● TASK OBJECTIVE
Show the lines below that contain the string "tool".
Start of MATERIAL PROVIDED
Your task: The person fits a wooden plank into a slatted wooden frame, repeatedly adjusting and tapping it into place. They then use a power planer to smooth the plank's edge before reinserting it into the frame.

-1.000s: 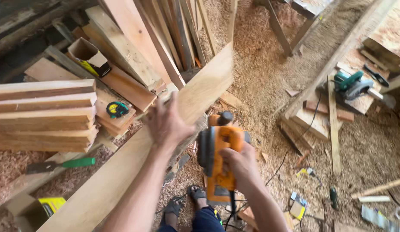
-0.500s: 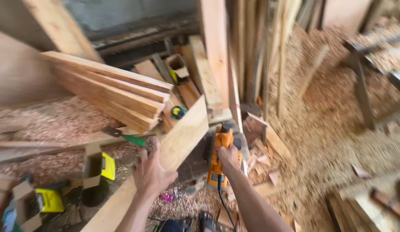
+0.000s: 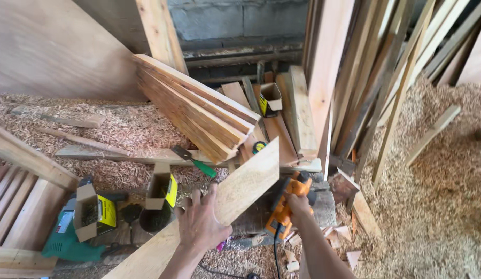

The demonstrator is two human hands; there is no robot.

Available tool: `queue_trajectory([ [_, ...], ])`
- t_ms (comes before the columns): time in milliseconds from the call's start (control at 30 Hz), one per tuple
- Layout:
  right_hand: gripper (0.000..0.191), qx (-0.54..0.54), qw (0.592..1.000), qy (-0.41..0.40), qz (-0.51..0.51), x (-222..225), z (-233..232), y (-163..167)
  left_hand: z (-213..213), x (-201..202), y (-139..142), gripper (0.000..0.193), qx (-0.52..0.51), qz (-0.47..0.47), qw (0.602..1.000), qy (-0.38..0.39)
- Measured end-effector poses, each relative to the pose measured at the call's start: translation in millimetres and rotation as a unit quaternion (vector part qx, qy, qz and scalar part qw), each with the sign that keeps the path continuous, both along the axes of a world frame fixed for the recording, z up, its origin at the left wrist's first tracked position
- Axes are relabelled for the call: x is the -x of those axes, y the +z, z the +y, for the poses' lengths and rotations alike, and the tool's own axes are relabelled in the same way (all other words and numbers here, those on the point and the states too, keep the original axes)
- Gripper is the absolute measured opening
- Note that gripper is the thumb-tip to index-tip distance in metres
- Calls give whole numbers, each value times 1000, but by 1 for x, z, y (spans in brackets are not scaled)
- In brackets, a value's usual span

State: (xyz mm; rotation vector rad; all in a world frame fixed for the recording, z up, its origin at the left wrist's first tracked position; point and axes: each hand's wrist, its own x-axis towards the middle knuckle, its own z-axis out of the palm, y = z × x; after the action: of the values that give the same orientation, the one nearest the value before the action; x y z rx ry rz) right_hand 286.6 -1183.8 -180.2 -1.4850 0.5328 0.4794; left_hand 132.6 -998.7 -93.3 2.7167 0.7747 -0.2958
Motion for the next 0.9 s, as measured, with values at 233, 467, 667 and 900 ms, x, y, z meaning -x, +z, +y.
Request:
queue_trajectory([
  [233,59,307,908,-28,-285,38,55,41,64,42,22,124,27,-49,997,-60],
  [467,35,239,710,165,-641,132,177,125,159,120,97,118,-8,-116,976,-184],
  [667,44,430,563,186,-681,197,267,165,249,203,171,108,-83,-202,951,-216],
  [900,82,418,518,203,-718,183,360,173,357,239,214,112,-158,-258,932,-199],
])
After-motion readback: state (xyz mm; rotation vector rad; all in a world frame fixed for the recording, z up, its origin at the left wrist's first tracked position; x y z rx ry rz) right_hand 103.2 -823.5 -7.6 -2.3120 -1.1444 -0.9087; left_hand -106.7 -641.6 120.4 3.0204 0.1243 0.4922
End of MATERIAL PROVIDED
● OUTPUT OF THE EXERCISE
Available tool: `queue_trajectory([ [_, ...], ])`
- Axes are relabelled for the call: x is the -x of those axes, y the +z, z the +y, for the poses' lengths and rotations alike, and the tool's own axes are relabelled in the same way (all other words and numbers here, those on the point and the states too, keep the original axes)

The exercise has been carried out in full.